Recommended watching: Wait until the crowds thin down and you can get a good seat, then grab some popcorn and enjoy L3-37.
Let me try to answer your questions about Solo: A Star Wars Story...
Is it good? Yes.
Is it worth standing in line, sitting in a bad seat great? No.
It’s like the last season of Sherlock: certainly, watchable but the fun is from clever fan service, not from the clever plots and re-imagining that made the first two seasons spectacular. Alden Ehrenreich is charming as a young Han Solo struggling to overcome a slow, pedestrian plot and surprising lacklustre direction from Ronnie Howard. Be assured, this is not Rogue One territory where we don’t know until the final moments how the movie will end. We know exactly, exactly, how every scene will end and who will die. The Star Wars theme annoyingly plays each time the movie touches upon an element of the backstory to the original trilogy; in other words, John Williams’ estate is making a bundle from Solo.

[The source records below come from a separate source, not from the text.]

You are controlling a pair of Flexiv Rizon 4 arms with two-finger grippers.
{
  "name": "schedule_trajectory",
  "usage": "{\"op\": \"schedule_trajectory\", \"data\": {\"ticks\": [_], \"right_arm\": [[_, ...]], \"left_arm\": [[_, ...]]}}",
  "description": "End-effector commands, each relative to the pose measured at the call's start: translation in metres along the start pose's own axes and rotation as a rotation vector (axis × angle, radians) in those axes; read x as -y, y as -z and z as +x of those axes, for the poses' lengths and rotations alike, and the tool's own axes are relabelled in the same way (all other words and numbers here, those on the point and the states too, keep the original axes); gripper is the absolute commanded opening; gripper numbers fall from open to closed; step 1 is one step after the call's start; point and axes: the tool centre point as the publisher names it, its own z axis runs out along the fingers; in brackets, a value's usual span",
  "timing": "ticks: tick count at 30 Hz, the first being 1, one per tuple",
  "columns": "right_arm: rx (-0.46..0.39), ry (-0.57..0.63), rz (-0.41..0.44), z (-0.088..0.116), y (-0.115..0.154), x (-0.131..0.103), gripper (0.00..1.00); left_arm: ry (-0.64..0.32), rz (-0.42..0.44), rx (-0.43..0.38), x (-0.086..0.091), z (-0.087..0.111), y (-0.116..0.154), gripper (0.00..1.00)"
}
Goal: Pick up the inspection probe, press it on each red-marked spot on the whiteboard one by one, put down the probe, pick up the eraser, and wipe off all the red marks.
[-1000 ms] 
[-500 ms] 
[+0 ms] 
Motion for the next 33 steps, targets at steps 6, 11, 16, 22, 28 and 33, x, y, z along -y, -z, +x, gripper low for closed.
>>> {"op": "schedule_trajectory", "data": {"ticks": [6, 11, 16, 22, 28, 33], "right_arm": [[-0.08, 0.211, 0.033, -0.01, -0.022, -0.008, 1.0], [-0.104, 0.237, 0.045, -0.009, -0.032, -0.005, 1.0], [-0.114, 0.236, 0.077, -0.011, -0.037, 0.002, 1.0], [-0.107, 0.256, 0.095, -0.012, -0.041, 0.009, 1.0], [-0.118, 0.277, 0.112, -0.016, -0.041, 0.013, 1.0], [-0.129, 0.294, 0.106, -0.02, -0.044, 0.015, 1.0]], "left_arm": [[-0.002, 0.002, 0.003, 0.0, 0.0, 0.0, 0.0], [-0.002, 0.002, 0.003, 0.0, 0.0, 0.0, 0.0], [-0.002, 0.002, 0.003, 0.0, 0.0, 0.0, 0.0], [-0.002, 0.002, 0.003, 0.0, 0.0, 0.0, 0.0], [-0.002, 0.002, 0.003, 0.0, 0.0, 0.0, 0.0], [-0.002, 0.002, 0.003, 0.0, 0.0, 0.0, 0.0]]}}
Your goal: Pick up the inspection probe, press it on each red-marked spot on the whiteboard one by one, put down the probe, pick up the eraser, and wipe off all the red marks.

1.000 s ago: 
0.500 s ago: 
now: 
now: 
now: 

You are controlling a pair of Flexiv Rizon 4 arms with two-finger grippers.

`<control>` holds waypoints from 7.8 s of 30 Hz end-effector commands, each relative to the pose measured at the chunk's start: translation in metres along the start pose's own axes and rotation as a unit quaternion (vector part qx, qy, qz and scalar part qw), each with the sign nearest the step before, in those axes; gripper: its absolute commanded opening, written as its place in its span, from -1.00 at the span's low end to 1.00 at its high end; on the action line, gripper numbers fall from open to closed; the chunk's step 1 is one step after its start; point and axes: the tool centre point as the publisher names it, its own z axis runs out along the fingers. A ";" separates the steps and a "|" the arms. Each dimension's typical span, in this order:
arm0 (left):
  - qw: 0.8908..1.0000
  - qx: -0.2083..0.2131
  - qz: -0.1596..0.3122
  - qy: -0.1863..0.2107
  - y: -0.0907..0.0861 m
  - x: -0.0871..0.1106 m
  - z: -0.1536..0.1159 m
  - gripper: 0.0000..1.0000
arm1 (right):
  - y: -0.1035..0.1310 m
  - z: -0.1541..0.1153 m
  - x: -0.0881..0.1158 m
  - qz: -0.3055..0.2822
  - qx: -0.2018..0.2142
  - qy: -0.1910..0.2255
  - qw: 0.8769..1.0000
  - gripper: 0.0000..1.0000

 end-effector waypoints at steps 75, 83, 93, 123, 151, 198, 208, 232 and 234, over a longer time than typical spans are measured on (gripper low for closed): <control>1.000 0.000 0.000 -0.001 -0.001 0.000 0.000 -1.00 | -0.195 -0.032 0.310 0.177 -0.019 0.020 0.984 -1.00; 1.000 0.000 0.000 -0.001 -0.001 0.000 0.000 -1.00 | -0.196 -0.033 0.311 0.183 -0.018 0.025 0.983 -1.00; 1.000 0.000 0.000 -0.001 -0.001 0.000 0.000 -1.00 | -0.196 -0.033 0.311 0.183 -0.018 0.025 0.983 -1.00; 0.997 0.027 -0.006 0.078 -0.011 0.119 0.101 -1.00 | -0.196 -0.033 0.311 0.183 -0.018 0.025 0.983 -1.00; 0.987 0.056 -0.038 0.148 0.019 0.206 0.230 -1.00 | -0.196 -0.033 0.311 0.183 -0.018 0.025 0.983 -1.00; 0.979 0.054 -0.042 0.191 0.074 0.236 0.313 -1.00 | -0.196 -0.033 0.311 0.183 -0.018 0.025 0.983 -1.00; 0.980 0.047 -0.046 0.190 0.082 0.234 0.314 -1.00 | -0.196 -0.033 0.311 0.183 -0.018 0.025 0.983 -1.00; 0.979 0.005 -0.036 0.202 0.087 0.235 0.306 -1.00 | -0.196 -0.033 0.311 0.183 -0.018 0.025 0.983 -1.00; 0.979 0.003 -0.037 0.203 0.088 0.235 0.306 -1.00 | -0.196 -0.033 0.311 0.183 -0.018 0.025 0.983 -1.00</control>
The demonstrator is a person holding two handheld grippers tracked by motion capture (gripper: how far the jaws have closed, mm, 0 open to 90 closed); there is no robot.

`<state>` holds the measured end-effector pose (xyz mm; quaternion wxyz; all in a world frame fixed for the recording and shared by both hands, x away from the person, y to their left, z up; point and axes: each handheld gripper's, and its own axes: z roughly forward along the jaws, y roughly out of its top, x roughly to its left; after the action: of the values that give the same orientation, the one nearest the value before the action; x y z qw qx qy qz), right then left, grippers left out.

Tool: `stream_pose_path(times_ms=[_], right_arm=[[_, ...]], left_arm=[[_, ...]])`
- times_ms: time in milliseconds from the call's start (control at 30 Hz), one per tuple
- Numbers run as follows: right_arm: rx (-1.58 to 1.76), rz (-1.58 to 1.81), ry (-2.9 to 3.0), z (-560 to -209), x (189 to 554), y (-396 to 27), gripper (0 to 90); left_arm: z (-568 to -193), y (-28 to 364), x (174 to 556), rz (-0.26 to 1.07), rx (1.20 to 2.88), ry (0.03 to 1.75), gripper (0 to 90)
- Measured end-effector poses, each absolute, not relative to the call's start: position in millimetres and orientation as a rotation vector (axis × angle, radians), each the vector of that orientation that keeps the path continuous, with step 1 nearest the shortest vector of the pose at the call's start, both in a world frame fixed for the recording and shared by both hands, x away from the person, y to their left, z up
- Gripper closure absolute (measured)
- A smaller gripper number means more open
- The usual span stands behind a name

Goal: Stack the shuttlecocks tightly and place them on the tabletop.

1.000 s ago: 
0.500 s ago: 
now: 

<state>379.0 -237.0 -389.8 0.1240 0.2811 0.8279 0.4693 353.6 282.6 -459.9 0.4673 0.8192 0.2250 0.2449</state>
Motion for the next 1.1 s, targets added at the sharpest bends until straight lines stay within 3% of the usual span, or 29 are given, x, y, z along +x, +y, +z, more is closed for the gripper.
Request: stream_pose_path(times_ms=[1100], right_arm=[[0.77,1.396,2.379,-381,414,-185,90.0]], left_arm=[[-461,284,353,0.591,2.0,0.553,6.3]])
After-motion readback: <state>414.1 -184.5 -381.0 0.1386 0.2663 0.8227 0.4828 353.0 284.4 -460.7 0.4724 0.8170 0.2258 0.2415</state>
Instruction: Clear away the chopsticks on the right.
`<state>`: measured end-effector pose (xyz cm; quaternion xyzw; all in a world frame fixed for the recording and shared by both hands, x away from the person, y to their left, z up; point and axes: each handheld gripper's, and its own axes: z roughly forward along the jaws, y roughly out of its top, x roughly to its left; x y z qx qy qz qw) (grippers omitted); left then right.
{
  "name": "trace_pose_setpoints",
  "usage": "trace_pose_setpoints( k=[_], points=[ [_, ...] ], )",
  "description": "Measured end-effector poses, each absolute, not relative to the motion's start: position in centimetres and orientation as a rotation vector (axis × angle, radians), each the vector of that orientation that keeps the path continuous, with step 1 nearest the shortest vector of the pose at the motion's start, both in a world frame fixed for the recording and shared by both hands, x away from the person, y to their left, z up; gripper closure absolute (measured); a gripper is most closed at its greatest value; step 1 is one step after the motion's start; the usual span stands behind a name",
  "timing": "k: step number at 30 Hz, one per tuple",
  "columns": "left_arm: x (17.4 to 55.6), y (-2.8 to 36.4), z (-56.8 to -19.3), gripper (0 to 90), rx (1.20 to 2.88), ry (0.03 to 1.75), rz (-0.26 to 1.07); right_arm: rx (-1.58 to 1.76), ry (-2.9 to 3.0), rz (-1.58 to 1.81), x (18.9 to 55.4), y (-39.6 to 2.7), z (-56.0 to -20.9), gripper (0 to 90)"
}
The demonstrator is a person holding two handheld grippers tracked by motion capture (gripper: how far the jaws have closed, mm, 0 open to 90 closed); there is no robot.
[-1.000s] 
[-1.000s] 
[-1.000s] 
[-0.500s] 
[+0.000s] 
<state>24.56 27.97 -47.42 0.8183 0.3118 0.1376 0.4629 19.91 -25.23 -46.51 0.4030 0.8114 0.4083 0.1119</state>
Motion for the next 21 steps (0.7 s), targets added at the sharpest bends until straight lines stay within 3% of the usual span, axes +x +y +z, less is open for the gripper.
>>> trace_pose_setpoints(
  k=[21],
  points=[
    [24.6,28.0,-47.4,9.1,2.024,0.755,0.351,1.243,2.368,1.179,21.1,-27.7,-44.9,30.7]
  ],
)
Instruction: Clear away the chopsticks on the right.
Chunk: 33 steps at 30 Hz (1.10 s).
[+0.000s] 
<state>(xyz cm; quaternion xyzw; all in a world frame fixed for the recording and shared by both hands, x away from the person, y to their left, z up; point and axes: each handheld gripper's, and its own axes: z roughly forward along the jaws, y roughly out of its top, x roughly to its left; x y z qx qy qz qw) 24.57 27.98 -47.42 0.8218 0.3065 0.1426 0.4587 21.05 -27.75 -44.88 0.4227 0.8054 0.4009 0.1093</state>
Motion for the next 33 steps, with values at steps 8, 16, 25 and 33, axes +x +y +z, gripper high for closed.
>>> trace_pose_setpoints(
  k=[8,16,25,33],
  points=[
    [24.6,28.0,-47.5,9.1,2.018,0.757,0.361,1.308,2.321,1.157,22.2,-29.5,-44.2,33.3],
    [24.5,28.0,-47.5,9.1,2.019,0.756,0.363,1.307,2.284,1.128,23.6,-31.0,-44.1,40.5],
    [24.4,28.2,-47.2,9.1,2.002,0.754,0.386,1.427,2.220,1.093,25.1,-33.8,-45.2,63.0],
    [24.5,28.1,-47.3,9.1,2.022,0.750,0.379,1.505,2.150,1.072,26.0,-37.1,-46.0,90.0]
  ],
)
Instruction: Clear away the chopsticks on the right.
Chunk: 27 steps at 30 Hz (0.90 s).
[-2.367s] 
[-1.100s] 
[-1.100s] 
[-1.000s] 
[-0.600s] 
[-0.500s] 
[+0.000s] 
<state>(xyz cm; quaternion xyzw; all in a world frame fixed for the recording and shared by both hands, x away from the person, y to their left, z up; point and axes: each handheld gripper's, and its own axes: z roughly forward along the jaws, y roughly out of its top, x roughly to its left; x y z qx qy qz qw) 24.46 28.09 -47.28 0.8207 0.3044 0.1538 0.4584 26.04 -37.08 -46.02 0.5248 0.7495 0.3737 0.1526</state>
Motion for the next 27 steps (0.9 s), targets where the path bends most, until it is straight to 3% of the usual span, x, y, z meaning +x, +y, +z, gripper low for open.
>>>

As would be expected, Woody Harrelson gets to satisfyingly double tap those that double cross him and Emilia Clarke continues the tradition of Star Wars actresses transcending unfortunate hairstyling choices. On the other hand, Donald Glover simply is a younger Billy Dee Williams, cape and all.
But how was the robot L3-37? Another quirky robot sidekick for the Star Wars pantheon! What makes L3 special in the Star Wars universe is that she is female, or at least has a female voice, though why the importance of “the robot is female!” thread makes me think of Paladin in Autonomous (check out my review of that here), the robot who was mystified as to what the big deal was about which gender was given to an only vaguely humanoid robot. However, as a woman, I am delighted whenever a robot is not objectified, (check out the RTSF 9 stereotypical female robot roles here) though there was a slight undercurrent of objectification that I can’t discuss without spoilers.
What made L3 special in the marketing materials and interviews and press releases before the movie is that L3 has self-modified herself. The idea of reconfigurable robots or self-modifying robots is both cool conceptually and attractively hard from research.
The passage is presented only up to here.